Я – инопланетянин (Ахманов) - страница 52

Очередной караван предполагалось выслать в Сумрачные Земли лишь через девяносто дней. Не такой уж долгий срок, и мы могли бы провести его с приятностью, летая тут и там, осматривая живописные окрестности и принимая участие в дружеских пирушках. Фоги, однако, спешил; нетерпение сжигало его, словно Фастан со всеми своими чудесами, террасами и пещерами, их обитателями и рукотворными механизмами мог, не дождавшись нас, кануть в бездну небытия. Наверное, причина торопливости моего у'шанга объяснялась тем, что град мастеров в Сумрачных Землях казался ему сказкой, в которую жаждешь, но в то же время опасаешься поверить. Сказкой, запечатленной в книге Тьи, в отрывочных сведениях памяти предков, в слухах и байках странников… Но здесь, у гор Сперрин, сказка вдруг обрела черты реальности, подкрепилась словом очевидцев, точным расстоянием и сроком, холодом, которым тянуло из ущелий, и даже перемещением солнца, не поднимавшегося в этих краях в зенит. Так стоило ли медлить, когда не сказка, а настоящий живой Фастан уже маячил за ледяными равнинами?

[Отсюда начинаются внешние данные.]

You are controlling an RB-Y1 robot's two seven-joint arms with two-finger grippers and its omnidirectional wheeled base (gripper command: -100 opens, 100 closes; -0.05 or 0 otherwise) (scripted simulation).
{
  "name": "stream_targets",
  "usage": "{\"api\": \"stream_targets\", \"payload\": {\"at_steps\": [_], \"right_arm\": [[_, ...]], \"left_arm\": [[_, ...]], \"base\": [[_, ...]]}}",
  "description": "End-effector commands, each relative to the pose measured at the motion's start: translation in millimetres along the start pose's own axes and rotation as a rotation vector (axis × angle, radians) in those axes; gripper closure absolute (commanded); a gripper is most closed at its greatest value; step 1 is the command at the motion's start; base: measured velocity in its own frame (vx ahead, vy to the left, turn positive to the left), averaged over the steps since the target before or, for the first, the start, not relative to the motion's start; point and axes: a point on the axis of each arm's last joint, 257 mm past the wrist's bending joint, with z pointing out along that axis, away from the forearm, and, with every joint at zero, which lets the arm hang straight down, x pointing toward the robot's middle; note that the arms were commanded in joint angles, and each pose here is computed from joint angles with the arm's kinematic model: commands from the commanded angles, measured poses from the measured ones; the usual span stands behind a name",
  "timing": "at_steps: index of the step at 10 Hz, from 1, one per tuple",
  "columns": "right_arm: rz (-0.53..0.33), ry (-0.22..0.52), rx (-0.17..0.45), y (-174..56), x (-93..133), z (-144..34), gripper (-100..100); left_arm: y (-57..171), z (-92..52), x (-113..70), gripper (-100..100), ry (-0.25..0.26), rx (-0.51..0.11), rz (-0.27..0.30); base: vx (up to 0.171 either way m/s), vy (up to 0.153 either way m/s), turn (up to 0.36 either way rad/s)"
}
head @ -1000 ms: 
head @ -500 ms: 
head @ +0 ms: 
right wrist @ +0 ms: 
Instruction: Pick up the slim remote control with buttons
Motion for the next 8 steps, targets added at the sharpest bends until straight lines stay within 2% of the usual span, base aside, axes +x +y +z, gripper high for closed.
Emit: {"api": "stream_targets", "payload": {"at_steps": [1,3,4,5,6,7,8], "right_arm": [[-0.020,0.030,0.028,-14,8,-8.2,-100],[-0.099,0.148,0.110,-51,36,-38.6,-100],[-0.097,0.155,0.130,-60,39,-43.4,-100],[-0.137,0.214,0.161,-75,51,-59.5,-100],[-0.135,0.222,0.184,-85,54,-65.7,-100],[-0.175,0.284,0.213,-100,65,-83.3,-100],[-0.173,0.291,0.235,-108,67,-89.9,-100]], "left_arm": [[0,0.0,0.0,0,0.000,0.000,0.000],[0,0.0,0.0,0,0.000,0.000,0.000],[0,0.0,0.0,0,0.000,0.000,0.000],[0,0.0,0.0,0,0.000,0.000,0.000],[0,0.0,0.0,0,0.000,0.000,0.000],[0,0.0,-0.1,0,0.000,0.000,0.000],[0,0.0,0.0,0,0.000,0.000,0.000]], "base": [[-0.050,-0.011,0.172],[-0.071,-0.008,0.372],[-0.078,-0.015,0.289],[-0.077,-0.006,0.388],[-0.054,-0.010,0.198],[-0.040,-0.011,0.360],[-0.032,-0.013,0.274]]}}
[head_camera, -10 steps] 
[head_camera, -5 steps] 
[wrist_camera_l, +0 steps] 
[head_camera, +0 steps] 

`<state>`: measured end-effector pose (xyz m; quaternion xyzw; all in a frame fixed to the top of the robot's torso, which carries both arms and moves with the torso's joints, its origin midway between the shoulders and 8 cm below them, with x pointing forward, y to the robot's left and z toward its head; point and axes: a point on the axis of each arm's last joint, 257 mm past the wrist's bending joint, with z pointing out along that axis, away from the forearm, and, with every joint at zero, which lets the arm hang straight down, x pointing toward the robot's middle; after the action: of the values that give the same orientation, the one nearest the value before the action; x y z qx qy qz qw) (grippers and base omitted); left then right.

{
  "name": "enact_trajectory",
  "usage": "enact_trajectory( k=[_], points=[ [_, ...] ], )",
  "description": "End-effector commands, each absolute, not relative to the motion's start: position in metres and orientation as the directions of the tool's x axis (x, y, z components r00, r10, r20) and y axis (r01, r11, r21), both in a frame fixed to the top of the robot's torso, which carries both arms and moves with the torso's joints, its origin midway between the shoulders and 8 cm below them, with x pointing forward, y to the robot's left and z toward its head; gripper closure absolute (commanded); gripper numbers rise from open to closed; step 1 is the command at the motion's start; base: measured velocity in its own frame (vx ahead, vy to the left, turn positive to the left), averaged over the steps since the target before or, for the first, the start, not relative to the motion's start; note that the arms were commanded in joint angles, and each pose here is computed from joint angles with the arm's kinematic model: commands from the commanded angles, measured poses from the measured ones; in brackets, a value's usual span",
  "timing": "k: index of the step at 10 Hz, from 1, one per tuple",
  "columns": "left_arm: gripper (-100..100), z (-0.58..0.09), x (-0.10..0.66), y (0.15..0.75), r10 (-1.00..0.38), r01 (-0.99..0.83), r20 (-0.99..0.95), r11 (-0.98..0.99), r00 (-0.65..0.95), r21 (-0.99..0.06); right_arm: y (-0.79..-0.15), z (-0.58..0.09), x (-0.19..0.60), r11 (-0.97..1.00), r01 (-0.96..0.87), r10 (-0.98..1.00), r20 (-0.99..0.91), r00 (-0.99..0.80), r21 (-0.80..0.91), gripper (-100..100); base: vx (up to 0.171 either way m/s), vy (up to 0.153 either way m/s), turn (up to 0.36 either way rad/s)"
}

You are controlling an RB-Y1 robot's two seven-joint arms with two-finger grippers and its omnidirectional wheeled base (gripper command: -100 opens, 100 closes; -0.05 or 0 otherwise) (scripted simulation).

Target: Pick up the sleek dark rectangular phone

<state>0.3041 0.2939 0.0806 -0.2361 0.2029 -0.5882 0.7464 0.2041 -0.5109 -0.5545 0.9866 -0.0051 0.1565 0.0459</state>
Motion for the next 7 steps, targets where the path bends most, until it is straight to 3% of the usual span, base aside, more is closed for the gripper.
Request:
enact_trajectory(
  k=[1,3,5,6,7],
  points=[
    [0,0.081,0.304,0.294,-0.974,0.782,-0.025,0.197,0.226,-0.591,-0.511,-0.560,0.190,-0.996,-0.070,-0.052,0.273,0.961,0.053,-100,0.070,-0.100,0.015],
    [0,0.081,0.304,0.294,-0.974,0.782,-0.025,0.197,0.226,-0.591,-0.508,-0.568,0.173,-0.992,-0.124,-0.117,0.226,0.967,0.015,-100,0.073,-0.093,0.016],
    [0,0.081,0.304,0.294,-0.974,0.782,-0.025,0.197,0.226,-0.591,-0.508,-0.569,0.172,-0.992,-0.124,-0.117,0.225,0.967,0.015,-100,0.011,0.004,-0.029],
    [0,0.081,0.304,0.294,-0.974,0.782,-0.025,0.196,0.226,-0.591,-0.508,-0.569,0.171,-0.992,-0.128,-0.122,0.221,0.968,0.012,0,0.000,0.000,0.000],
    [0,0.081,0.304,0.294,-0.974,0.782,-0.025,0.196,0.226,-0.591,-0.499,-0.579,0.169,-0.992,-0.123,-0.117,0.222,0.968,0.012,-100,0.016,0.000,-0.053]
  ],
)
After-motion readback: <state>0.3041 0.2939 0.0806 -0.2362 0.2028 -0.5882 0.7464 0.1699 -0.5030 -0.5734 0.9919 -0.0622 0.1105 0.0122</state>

В общем, мы отправились в дорогу, хоть нас предупреждали об опасности. Моя ошибка, признаю! Обычно я не склонен к авантюрам, но в тот момент поддался на уговоры Фоги и разделил его нетерпение. Быть может, услышал зов снегов… Взглянуть на них после вечного лета на побережье Ки, вдохнуть морозный свежий воздух и погрузиться в полумрак полярного дикого края – в этом было нечто влекущее, сулившее разнообразие после тихой жизни в древесном гнезде. Божественный аромат приключений! И, ощутив его, я согласился рискнуть. Я, обладавший неуязвимостью, вдруг позабыл, что смерть для Фоги была концом существования, а для меня – всего лишь точкой старта в кратком стремительном полете…

Мы миновали ущелье, рассекавшее хребет Сперрин, и очутились на бесконечной равнине, где завывал холодный ветер, а пар, вырываясь изо рта, падал на землю сверкающим инеем. Край, лежавший перед нами в косых солнечных лучах, казался неприветливым, угрюмым, но прекрасным: девственный белый покров, голубоватые ледяные торосы, смерчи серебряных снежинок в воздухе и низко нависшее небо, в котором днем пылали звезды. Под их колючими взглядами мы двинулись на юг. Наш дрессированный зверь, отлично помнивший дорогу, шел вдоль цепочки ледяных столбов с вмороженными в них опознавательными знаками, а мы лежали в гамаке, устланном мехами и подвешенном к его необьятному брюху. Густая шерсть животного и исходившее от него тепло спасали от холода, который без благодетельной защиты сатла убил бы нас за пару часов; питье и пища находились под руками, и мы могли на выбор спать, болтать или, высунув голову наружу, смотреть на льды, снега и звезды в темных небесах. Сатл шагал и шагал, не ведая усталости, но временами нам хотелось поразмяться – тогда я протягивал руку к палке с железным острием, тыкал зверя под челюсть, и он останавливался с коротким недовольным ревом. Мы вылезали из гамака, валялись в снежных сугробах до полного окоченения, прыгали, подскакивали, не решаясь, однако, взмыть в воздух. Сумрачные Земли – не место для полетов; тонкая пленка на крыльях промерзает, трескается, и, по словам целителей Зу'барга, эти раны неизлечимы.